## What is being asked
In the entries below, count the lines holding "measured". Reply with the number only.

## Records for this task
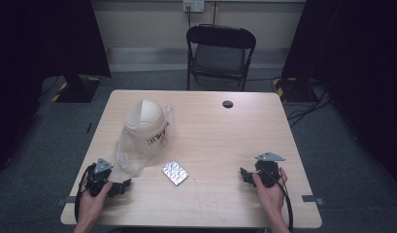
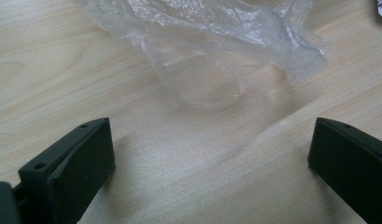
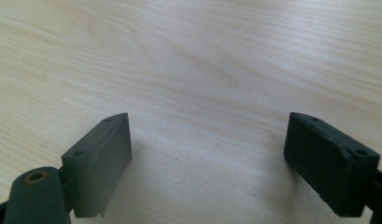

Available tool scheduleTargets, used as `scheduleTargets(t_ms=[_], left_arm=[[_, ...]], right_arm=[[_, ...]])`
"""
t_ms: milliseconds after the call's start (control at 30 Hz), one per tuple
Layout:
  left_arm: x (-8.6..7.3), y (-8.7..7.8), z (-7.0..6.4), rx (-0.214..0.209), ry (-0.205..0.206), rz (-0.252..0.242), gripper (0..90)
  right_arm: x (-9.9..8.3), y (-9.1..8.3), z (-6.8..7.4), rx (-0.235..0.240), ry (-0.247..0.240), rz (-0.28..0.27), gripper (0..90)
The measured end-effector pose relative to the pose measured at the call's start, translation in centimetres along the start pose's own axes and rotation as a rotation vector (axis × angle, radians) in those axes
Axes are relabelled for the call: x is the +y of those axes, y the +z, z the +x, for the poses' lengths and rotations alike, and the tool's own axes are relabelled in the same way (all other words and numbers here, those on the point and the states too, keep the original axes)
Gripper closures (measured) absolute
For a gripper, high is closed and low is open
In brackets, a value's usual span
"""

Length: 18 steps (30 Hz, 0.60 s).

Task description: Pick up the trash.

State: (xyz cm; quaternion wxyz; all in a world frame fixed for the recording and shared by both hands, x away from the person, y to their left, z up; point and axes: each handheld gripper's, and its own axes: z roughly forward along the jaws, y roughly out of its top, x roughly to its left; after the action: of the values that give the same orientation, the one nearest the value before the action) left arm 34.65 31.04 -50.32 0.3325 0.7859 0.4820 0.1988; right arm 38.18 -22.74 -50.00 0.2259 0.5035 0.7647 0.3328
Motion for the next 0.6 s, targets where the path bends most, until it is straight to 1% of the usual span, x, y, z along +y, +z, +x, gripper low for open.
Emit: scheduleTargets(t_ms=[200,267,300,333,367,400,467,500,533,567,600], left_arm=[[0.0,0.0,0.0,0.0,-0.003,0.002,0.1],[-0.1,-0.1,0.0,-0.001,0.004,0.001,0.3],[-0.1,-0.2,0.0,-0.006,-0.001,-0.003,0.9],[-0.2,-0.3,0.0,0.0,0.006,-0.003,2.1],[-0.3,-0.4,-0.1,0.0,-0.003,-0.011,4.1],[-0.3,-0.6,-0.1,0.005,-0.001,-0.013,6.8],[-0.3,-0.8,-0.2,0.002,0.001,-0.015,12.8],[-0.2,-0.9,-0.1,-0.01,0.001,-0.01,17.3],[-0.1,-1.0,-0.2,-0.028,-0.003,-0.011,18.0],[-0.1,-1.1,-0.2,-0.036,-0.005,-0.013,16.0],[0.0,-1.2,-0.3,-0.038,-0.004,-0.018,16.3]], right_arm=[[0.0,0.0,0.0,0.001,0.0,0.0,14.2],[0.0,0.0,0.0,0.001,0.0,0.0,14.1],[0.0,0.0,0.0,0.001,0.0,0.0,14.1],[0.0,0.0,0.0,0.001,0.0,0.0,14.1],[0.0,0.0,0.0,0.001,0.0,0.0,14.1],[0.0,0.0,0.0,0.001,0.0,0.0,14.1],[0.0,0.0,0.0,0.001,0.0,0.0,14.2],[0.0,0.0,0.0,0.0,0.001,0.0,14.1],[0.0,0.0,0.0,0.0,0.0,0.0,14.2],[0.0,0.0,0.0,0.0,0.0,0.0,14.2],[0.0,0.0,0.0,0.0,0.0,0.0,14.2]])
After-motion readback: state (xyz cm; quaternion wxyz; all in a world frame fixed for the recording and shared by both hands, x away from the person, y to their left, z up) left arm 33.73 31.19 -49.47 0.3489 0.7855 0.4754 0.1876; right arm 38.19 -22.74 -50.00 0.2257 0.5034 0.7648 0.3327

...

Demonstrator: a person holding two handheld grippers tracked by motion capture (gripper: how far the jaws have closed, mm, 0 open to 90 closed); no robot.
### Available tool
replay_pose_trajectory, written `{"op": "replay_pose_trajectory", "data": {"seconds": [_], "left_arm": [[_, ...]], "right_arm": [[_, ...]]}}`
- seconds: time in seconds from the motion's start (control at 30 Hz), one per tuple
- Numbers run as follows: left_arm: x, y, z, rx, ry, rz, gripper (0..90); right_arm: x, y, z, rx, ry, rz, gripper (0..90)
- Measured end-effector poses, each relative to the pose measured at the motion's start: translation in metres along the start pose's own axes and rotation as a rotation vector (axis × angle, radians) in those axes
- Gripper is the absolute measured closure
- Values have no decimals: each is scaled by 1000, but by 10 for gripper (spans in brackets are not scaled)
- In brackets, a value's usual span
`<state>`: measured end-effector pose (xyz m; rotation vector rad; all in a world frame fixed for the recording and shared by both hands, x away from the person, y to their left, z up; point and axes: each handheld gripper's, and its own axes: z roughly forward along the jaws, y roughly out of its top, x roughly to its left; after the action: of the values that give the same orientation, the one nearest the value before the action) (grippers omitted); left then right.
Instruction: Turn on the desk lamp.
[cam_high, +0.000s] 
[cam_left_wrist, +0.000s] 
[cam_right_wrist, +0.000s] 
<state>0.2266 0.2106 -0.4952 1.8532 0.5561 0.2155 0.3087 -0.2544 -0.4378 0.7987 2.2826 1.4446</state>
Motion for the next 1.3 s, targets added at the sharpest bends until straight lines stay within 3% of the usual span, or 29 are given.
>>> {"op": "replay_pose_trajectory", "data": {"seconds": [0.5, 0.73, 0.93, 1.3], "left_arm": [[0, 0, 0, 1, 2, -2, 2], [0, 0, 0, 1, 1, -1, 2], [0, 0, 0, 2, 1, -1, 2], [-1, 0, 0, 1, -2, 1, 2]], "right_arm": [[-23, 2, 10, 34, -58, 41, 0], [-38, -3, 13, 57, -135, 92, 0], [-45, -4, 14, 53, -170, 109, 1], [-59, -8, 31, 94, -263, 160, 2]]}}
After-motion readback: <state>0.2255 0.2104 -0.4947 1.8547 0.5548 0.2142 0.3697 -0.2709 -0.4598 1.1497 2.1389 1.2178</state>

## Written reply
5